_Task objective_: The answer must consist of each line below that holds the word "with", copied as it stands.

_Collected data_:
========================================
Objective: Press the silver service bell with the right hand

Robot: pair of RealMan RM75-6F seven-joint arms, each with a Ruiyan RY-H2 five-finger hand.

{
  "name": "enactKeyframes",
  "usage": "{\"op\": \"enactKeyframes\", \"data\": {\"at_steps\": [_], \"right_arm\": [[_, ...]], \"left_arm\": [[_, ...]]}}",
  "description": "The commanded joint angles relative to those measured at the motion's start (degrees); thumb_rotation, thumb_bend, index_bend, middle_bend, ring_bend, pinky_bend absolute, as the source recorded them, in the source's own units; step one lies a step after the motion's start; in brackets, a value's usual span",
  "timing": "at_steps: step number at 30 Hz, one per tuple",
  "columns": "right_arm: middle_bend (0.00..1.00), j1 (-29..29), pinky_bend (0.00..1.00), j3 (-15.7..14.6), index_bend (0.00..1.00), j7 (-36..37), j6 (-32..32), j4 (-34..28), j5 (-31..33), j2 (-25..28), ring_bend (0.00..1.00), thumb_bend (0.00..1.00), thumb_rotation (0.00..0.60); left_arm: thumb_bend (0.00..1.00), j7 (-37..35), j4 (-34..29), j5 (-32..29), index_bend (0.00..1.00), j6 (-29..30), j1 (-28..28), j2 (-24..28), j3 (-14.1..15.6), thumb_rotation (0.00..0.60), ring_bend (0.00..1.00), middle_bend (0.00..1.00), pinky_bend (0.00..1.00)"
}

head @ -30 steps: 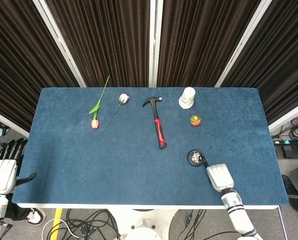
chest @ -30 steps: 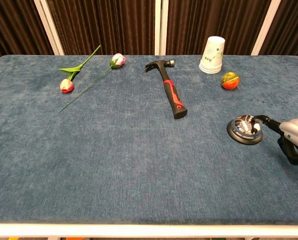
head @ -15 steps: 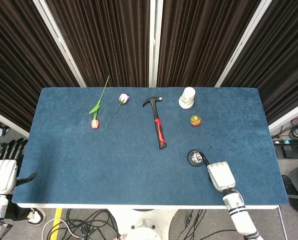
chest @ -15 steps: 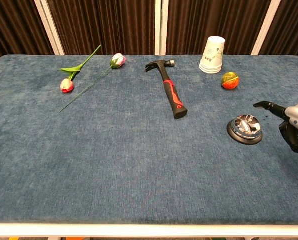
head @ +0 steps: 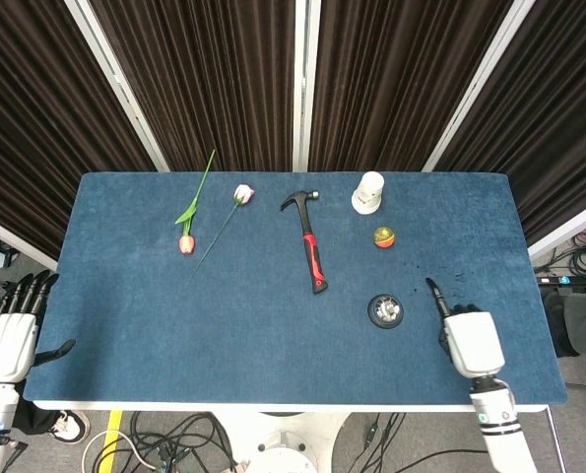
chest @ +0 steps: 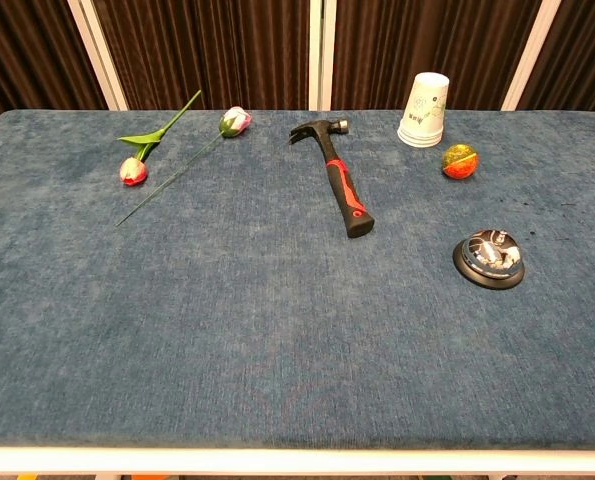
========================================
_Expected answer_:
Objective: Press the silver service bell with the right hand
Robot: pair of RealMan RM75-6F seven-joint arms, each with a Ruiyan RY-H2 five-finger hand.

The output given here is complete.